• **How to complete this task**
Looking at the records below, state how many lines include the string "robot" and add nothing further.

[[ Provided information, beginning ]]

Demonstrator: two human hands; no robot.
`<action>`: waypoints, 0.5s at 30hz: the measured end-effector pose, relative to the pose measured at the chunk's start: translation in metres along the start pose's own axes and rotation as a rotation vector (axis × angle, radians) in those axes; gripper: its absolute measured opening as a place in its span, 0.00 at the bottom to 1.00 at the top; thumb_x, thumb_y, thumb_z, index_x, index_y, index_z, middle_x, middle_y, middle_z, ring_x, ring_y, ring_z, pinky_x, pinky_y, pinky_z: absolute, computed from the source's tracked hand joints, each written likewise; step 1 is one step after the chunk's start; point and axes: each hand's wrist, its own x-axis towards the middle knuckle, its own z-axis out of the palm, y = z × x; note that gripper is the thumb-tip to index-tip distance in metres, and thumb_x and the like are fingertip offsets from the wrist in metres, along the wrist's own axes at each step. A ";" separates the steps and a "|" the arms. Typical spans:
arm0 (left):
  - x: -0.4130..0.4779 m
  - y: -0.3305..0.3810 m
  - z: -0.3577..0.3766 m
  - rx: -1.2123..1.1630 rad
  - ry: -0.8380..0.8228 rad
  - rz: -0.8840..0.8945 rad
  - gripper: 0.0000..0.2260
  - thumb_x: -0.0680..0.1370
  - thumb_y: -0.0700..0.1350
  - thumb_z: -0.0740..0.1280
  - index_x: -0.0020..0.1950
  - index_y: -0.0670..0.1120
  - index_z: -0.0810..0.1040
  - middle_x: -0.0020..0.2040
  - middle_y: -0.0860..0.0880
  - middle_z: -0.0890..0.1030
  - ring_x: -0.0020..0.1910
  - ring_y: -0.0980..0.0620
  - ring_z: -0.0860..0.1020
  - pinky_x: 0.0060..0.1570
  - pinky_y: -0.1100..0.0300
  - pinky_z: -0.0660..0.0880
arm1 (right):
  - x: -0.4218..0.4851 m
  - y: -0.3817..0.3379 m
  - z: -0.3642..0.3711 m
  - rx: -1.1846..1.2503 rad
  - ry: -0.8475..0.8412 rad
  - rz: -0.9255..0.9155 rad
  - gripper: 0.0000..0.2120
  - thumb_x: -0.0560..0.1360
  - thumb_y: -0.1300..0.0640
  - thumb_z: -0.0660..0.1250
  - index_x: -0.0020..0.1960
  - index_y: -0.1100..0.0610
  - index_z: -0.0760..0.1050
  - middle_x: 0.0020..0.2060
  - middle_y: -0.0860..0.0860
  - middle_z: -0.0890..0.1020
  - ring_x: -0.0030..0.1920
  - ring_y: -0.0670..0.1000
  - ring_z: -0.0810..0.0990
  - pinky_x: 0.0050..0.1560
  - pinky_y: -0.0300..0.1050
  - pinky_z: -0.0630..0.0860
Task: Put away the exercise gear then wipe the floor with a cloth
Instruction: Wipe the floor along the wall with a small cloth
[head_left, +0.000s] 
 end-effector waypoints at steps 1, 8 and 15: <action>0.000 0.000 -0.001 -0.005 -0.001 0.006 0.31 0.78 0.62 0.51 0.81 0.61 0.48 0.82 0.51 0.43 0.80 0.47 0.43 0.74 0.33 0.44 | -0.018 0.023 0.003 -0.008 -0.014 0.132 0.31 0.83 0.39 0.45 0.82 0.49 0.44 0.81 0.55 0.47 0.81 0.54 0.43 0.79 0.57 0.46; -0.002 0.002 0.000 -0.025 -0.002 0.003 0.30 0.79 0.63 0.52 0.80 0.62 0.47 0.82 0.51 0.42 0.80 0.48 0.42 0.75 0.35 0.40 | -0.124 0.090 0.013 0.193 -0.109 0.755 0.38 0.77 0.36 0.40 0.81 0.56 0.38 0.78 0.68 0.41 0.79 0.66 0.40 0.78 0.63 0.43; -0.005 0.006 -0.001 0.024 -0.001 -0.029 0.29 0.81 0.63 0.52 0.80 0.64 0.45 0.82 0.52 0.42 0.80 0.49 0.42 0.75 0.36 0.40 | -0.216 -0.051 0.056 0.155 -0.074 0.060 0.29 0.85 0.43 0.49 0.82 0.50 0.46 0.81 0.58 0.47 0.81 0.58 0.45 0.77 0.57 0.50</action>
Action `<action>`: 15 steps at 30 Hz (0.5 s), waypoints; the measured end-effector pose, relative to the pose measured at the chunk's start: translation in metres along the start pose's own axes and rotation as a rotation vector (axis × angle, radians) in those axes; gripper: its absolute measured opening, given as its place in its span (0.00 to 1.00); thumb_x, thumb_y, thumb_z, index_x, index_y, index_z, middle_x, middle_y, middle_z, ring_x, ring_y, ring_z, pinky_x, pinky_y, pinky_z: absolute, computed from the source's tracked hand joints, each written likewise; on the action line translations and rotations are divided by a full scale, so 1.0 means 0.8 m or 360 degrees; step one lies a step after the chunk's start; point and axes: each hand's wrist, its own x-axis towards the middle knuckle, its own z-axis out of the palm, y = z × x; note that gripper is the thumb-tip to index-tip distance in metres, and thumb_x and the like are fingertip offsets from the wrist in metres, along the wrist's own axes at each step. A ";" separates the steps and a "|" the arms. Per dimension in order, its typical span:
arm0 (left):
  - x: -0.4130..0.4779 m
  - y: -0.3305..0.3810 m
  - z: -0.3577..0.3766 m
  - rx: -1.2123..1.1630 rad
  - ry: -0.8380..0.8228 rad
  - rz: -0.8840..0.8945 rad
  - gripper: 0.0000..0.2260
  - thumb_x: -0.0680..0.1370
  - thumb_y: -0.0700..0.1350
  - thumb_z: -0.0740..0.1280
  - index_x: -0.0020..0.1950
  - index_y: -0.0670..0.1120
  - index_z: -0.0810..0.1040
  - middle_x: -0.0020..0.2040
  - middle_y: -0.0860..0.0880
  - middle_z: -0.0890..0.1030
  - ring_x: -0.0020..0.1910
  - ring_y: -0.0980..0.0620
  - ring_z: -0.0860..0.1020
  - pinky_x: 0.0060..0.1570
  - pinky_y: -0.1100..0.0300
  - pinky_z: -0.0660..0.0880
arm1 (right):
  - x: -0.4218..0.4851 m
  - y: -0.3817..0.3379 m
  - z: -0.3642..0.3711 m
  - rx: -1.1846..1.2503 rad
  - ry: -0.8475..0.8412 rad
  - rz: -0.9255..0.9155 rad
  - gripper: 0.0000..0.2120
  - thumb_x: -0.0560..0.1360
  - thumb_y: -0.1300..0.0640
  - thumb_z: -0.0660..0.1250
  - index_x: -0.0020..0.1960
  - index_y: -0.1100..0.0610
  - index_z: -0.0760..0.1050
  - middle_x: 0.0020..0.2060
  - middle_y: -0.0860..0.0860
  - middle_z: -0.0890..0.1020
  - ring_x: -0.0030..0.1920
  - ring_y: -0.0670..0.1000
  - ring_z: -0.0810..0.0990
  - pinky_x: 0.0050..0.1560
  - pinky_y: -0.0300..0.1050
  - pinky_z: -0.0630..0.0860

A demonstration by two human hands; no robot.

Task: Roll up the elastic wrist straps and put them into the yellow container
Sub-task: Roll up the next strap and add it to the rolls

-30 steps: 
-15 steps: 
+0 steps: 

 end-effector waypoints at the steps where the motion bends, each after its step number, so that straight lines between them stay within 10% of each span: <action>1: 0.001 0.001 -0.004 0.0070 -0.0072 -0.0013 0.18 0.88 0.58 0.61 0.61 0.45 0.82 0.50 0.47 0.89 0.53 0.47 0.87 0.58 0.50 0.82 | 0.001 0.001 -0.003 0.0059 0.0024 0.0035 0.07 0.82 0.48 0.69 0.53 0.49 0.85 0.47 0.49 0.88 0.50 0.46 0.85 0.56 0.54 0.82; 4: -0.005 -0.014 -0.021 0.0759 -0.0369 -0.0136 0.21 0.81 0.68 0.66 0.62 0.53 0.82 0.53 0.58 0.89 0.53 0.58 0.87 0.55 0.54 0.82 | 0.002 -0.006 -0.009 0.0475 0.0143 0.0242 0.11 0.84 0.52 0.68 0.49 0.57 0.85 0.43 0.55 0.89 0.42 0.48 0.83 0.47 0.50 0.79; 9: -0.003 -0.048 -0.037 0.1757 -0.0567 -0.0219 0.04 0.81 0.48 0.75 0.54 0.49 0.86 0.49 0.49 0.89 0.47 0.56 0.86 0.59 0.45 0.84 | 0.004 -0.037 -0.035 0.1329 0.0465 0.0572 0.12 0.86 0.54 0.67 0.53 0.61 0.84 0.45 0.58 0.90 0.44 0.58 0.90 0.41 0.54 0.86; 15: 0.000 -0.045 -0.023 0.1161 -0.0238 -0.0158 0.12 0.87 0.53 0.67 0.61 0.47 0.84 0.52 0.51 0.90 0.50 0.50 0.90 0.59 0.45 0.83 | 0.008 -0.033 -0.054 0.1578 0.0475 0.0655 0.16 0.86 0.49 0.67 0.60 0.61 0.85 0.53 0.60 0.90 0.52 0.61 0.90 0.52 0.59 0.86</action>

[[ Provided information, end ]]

• **Exercise solution**
2